You can find out about your entitlement to redundancy pay by contacting an employment lawyer.
Example of calculating redundancy pay when payment in lieu of notice has been received.
If you have been offered PILO, what does it mean? What do you need to know about redundancy pay? How much can you claim? And how long must you work for your employer to qualify for redundancy pay?
This video explains everything you need to know about calculating redundancy pay when you’ve been given payment in lieu…
STORY: “How to calculate redundancy pay when you have received payment in lieu of notice?”
In this video we explain how to calculate redundancy pay when your employer has offered you payment in lieu of notice. We look at examples of different scenarios where you could receive either a lump sum or weekly payments.
• When you should take up an offer of payment in lieu of notice
When you’ll get paid
Your employer must give you notice of your redundancy payment. This includes telling you how much it is and when you’re paid. You must receive this information within 21 days of being told you are redundant. If you do not receive this information within 21 working days, you have 14 days to ask for it.
You must be given written confirmation of your redundancy pay. This must include:
• How much you’ll get;
• When you’ll get it;
• Whether you’ll be paid weekly or fortnightly;
• What deductions there might be; and
• Any tax relief you qualify for.
If your employer does not pay you, you have legal recourse.
Your employer must give you notice when they are changing your terms and conditions. These include your redundancy pay. If you do not receive it within 14 days of being told, you can request a written explanation.
You have six months to make a claim for any unpaid wages, including holiday pay.
If your employer is insolvent
Your employer is insolvent or it has gone bust. You are likely to be entitled to a redundancy payment. This is because under EU law, employers must provide workers with redundancy payments if they close down. However, there are some exceptions to this rule. For example, if your employer goes out of business due to natural disasters like floods, earthquakes or fires, the government will step in and pay out your redundancy money. In addition, if your employer closes down due to bankruptcy, the courts will take over and decide whether or not you are eligible for a redundancy payment.
However, if your employer is still trading, you may be able to apply for redundancy payments through GOV UK. This is because GOV UK provides a range of free online services to help people understand and use public services. These include services such as accessing benefits, applying for jobs, claiming tax credits, getting driving licences and registering births, deaths and marriages.

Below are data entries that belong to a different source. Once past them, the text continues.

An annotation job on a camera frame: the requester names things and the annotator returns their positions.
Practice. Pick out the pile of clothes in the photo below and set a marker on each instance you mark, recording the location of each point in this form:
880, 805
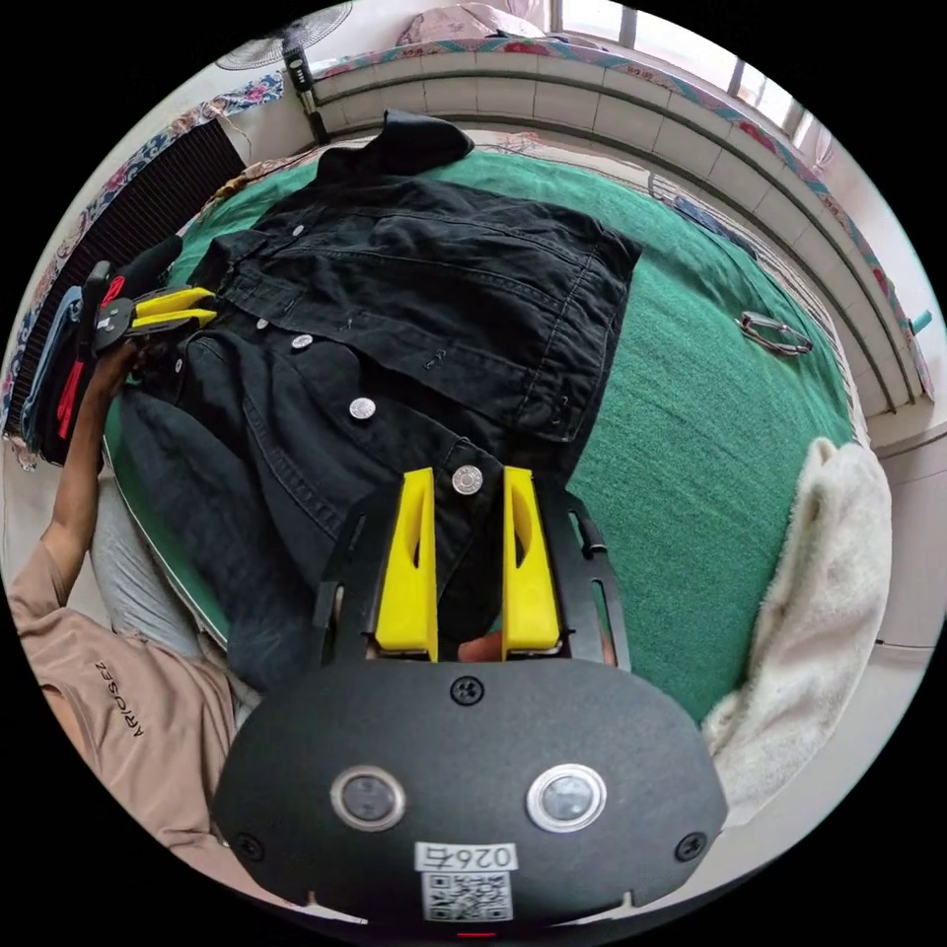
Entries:
48, 370

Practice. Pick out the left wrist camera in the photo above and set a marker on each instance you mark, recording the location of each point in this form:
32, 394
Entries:
97, 285

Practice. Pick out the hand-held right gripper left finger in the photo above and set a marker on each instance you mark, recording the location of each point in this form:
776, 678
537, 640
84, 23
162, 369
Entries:
403, 577

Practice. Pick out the standing fan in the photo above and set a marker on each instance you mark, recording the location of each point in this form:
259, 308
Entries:
299, 74

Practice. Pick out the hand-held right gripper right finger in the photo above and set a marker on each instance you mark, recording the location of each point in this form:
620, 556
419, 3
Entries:
531, 592

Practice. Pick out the silver metal clip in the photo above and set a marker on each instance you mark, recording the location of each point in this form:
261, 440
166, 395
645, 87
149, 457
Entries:
777, 334

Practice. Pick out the person's body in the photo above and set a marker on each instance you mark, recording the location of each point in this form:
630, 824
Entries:
133, 725

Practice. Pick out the bed with green cover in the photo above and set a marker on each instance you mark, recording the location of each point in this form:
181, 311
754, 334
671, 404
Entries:
703, 459

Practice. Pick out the white fluffy blanket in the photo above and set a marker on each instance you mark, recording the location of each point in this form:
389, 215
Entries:
814, 607

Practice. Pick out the person's left hand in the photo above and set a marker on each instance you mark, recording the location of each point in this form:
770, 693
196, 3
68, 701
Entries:
122, 364

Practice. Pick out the person's left forearm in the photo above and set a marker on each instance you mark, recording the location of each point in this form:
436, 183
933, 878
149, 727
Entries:
74, 466

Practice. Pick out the window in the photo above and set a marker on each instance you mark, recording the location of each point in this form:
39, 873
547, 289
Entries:
666, 37

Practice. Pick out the person's right hand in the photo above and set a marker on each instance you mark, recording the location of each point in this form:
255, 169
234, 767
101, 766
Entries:
481, 649

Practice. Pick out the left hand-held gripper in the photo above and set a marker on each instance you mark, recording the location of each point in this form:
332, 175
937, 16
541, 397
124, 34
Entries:
148, 265

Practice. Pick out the black denim jacket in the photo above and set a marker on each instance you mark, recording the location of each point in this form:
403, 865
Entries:
385, 296

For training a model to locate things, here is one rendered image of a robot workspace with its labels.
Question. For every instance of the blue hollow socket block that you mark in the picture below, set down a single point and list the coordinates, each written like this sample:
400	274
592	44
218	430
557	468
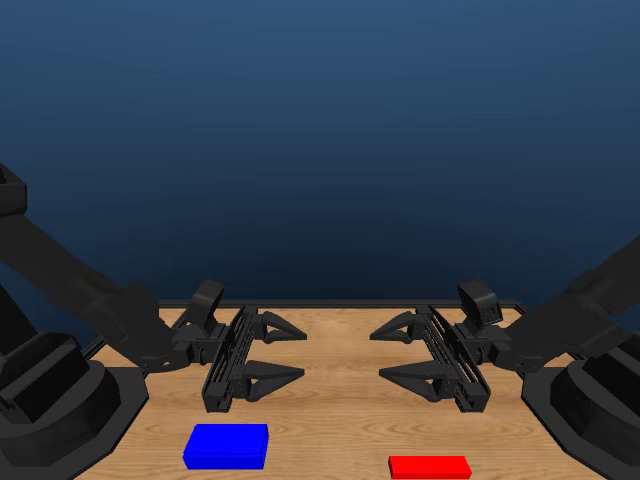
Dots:
225	442

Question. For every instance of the black table frame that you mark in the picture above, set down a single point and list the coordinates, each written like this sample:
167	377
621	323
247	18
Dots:
325	303

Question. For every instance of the thin red peg bar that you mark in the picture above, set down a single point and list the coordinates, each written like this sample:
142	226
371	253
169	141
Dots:
430	467

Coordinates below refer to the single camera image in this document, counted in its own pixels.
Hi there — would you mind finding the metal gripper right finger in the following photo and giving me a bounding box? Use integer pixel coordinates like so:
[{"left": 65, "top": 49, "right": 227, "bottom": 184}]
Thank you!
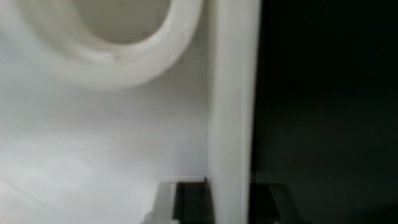
[{"left": 248, "top": 183, "right": 305, "bottom": 224}]

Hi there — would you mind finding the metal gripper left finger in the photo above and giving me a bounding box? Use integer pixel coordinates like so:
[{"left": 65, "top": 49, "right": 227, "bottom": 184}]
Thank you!
[{"left": 142, "top": 178, "right": 215, "bottom": 224}]

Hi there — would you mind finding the white square tabletop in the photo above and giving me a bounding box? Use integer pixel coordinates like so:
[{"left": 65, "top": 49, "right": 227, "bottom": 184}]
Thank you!
[{"left": 0, "top": 0, "right": 261, "bottom": 224}]

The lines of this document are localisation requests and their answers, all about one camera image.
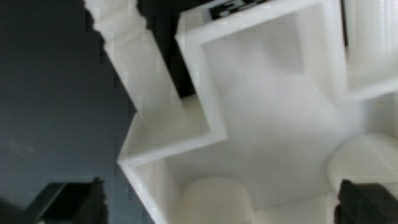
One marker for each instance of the white chair seat part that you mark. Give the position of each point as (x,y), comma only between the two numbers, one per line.
(292,62)

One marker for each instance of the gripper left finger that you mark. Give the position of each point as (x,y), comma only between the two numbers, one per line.
(68,204)

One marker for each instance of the white chair leg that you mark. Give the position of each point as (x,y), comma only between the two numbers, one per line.
(365,161)
(216,203)

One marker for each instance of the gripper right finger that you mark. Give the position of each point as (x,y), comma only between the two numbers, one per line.
(369,204)

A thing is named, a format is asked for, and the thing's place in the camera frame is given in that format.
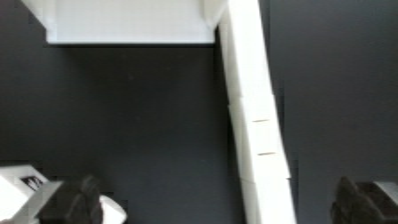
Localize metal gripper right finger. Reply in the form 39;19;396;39
330;177;398;224

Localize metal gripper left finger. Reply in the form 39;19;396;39
16;175;106;224

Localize white drawer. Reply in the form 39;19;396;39
0;165;127;224

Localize white drawer cabinet box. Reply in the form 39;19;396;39
21;0;227;44

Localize white front fence rail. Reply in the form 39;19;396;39
218;0;296;224

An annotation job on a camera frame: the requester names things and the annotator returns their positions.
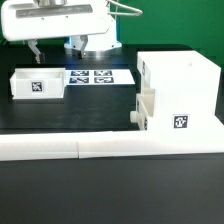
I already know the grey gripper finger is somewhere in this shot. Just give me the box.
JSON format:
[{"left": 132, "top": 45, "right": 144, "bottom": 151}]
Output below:
[
  {"left": 76, "top": 35, "right": 88, "bottom": 59},
  {"left": 27, "top": 39, "right": 45, "bottom": 64}
]

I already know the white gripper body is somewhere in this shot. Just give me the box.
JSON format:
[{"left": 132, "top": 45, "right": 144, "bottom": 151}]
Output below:
[{"left": 1, "top": 0, "right": 112, "bottom": 41}]

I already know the white drawer tray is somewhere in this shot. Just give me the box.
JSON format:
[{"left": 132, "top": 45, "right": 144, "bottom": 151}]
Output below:
[
  {"left": 130, "top": 89, "right": 155, "bottom": 131},
  {"left": 10, "top": 68, "right": 66, "bottom": 99}
]

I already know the white front drawer tray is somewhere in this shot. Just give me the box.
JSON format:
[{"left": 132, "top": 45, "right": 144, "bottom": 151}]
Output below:
[{"left": 130, "top": 89, "right": 155, "bottom": 131}]

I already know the white drawer cabinet box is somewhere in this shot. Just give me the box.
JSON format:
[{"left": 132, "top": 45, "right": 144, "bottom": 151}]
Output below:
[{"left": 137, "top": 50, "right": 221, "bottom": 131}]

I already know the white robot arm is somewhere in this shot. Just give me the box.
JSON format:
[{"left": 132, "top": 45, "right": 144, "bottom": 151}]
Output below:
[{"left": 0, "top": 0, "right": 142, "bottom": 63}]

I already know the white fiducial marker sheet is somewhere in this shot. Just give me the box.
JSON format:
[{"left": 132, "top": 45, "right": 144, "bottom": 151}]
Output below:
[{"left": 66, "top": 69, "right": 135, "bottom": 86}]

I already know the white L-shaped foam fence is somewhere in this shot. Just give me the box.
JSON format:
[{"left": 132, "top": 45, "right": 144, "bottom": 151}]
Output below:
[{"left": 0, "top": 117, "right": 224, "bottom": 161}]

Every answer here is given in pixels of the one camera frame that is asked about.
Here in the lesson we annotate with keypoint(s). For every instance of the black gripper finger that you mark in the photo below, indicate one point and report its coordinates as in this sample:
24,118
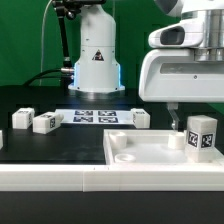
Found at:
174,115

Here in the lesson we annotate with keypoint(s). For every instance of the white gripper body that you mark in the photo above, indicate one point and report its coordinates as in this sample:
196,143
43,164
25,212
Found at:
172,75

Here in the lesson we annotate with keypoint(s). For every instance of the black camera stand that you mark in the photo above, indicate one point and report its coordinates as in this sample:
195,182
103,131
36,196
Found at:
69,9

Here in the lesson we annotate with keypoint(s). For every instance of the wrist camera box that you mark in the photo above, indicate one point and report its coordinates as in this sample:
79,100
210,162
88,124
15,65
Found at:
185,34

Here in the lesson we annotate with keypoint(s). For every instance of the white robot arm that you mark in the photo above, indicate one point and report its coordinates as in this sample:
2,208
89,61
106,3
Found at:
97,73

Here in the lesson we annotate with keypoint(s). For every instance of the sheet with AprilTags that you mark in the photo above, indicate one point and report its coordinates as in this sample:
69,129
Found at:
97,117

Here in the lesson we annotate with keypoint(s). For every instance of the white L-shaped obstacle wall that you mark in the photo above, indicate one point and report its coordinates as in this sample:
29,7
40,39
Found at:
116,177

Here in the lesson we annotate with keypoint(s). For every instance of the white square tabletop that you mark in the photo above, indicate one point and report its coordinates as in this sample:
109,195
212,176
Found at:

If your employer is insolvency, you should contact the Insolvency Service. They will tell you what to do next.
Frequently Asked Questions
What is counted as reckonable service?
The amount of reckonable service you have accrued during your employment depends on how long you have been employed by the same employer. You must count each day you worked during the tax year as one day of reckonable service.
If you took a holiday within the tax year, it counts as reckonable service. If you had a period of sickness during the tax year, it does not count as reckonable service. However, if you were away from work because of illness, you do not have to pay National Insurance contributions while you were ill. This includes any period of basic and additional paid maternity leave allowed under the law.
You cannot claim reckonable service for absences due to bereavement or funerals.
What about any retraining costs or counselling my employer pays for?
Any costs your employer pays to support you during redundancy or to help you train up for another career are generally taxable. This includes things like training courses, retraining or finding a new role within the same organisation. If your employer provides you with counselling, it could also be exempt.
If you’re unsure whether something is taxable, contact HMRC. You can do so online, by phone or via email.